The framing paper for the Vertigan Review asked whether the ACCC should be responsible for the economic regulation of the telecommunications industry. It sparked less interest than the weighty topics more specific to the NBN. Many share the view of Patrick Fair, partner at law firm Baker & McKenzie, who believes that the ACCC has a lot of vested knowledge and there’s little need to change.

Ian Martin, telecommunications analyst at RBS Global Banking has a different view. He says in this week’s Crosstalk podcast that the ACCC’s errors calculating the risk of investment are largely responsible for the likely poor return on the NBN.

Stephen King, Professor of Economics at Monash University, also believes the role should move from the ACCC. He talks about the inherent conflict as a competition regulator who’s also involved in designing the structure of the industry – it is an umpire and a player.

So, where should the role sit?
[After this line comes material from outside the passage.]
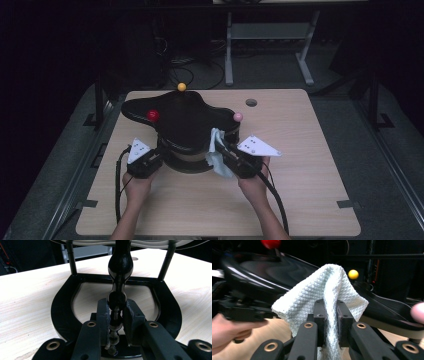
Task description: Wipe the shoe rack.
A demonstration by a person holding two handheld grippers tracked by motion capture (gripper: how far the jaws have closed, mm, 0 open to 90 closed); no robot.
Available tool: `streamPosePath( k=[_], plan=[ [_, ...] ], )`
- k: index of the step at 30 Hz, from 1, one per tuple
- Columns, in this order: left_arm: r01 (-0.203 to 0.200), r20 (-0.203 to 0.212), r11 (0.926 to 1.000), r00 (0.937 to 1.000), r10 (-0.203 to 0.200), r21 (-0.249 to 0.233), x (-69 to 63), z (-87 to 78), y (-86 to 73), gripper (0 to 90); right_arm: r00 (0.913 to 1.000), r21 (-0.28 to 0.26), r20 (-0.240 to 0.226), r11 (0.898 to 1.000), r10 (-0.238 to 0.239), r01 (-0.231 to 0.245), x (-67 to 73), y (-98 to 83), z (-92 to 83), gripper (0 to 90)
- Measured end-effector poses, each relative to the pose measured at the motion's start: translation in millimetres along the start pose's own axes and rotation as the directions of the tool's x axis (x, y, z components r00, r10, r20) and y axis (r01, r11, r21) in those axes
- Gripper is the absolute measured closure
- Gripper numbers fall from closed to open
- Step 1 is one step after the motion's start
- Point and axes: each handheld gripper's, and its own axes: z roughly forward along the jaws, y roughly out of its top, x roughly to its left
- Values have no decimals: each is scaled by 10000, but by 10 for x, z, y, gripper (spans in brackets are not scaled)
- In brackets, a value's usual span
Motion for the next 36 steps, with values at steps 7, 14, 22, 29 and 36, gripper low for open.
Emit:
streamPosePath(
  k=[7,14,22,29,36],
  plan=[
    [28,-2,10000,10000,-28,-12,67,-100,-44,762,9981,113,-587,9998,-174,181,101,-9,-13,818],
    [124,-252,9999,9996,-127,-120,183,-223,-106,759,9853,9,-1601,9982,-597,607,484,-63,-32,817],
    [124,-314,9998,9994,-128,-139,188,-230,-109,759,9903,44,-1195,9974,-709,720,449,-138,-80,816],
    [115,-326,9998,9994,-120,-130,185,-225,-105,759,9989,191,-433,9996,-203,211,140,-257,-145,815],
    [56,-299,9999,9995,-59,-93,179,-219,-99,760,9994,385,343,9993,-12,-2,-67,-314,-197,815]
  ],
)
John Stanton, CEO of the Communications Alliance, says there’s scope for greater involvement from within the industry. That’s probably right, but it’s hard for a democratic organisation to make decisions on competition when it impacts members – Telstra, for example.
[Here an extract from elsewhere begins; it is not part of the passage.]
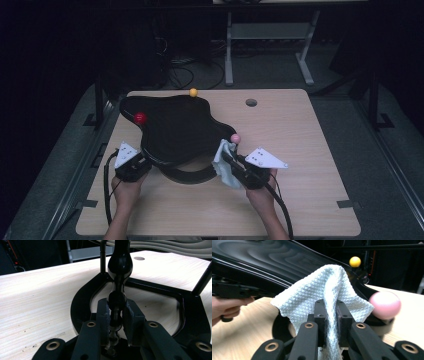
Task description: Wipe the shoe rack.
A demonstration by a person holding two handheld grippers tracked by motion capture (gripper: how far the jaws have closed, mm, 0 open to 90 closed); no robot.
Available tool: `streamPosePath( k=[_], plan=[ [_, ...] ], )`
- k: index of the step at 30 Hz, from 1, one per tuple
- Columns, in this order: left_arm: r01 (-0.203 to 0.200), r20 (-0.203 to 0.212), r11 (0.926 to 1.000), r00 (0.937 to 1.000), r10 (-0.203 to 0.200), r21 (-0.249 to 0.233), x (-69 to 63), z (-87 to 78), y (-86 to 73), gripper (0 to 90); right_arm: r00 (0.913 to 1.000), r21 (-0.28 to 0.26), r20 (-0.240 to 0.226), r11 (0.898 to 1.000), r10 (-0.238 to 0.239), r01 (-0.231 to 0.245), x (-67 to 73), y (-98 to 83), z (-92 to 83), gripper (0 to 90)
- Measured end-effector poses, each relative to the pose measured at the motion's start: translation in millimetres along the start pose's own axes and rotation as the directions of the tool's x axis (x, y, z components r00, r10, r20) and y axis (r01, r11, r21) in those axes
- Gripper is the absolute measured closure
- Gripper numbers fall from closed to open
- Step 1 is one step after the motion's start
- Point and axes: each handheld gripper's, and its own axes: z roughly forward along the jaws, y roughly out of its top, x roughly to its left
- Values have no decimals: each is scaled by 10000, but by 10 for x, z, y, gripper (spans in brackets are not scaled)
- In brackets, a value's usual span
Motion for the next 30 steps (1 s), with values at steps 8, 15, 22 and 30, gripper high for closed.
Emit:
streamPosePath(
  k=[8,15,22,30],
  plan=[
    [12,-29,10000,10000,-12,9,4,2,2,760,9999,62,10,9999,-134,134,-12,-18,3,814],
    [5,0,10000,10000,-5,-6,6,7,1,761,9958,239,869,9992,288,-310,-316,-79,2,814],
    [25,-58,10000,10000,-25,6,17,10,2,760,9989,223,451,9997,118,-128,-174,-89,4,814],
    [-18,-22,10000,10000,18,32,15,14,6,761,9932,333,981,9973,620,-655,-407,-165,32,810]
  ],
)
Stephen King suggests convergence of technologies means the role should move to ACMA. And Ian Martin reckons a specialist body would be better placed to deal with capital efficiency issues – perhaps one that covers other infrastructure intensive industries.

The outcome could be “all of the above”. Or no change at all. We’re yet to see the submission from the ACCC but their stance is likely to be, “if it’s not broken, why fix it?” That’s a fair point, if it’s not broken.